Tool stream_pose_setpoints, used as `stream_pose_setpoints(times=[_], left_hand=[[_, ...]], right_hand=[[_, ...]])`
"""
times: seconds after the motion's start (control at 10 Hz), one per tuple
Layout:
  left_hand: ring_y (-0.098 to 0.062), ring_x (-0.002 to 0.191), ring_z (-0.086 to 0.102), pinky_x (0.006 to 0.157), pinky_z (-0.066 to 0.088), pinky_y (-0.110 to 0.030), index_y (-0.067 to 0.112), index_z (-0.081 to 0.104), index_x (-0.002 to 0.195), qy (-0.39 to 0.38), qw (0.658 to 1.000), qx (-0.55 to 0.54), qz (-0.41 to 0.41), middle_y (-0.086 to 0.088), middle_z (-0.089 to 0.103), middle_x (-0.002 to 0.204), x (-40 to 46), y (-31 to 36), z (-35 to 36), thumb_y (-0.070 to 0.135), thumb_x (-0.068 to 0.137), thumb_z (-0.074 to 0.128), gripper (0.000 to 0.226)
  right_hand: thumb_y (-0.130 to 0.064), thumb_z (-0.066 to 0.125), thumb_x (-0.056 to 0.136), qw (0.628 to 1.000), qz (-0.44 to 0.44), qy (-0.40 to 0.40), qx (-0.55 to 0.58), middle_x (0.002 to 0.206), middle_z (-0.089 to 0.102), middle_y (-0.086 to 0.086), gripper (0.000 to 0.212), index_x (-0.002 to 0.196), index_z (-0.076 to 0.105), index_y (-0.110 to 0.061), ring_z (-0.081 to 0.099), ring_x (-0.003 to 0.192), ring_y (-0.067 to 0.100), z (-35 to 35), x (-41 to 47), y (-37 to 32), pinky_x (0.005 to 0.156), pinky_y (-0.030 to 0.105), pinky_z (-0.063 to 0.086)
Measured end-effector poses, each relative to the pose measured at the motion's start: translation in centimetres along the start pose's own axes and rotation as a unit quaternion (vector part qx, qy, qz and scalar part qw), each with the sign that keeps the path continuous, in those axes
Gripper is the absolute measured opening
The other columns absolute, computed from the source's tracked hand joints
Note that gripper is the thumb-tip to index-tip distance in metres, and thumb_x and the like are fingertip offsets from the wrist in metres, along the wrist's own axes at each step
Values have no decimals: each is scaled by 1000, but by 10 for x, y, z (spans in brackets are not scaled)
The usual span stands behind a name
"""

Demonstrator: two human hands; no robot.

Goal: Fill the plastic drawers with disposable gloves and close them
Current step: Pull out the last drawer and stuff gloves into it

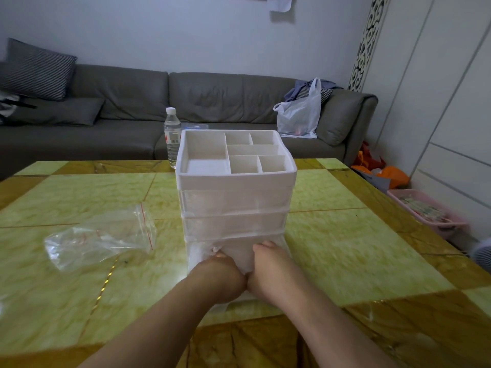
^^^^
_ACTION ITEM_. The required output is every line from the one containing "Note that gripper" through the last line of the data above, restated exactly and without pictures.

_WRITTEN RESPONSE_.
Note that gripper is the thumb-tip to index-tip distance in metres, and thumb_x and the like are fingertip offsets from the wrist in metres, along the wrist's own axes at each step
Values have no decimals: each is scaled by 1000, but by 10 for x, y, z (spans in brackets are not scaled)
The usual span stands behind a name
"""

Demonstrator: two human hands; no robot.

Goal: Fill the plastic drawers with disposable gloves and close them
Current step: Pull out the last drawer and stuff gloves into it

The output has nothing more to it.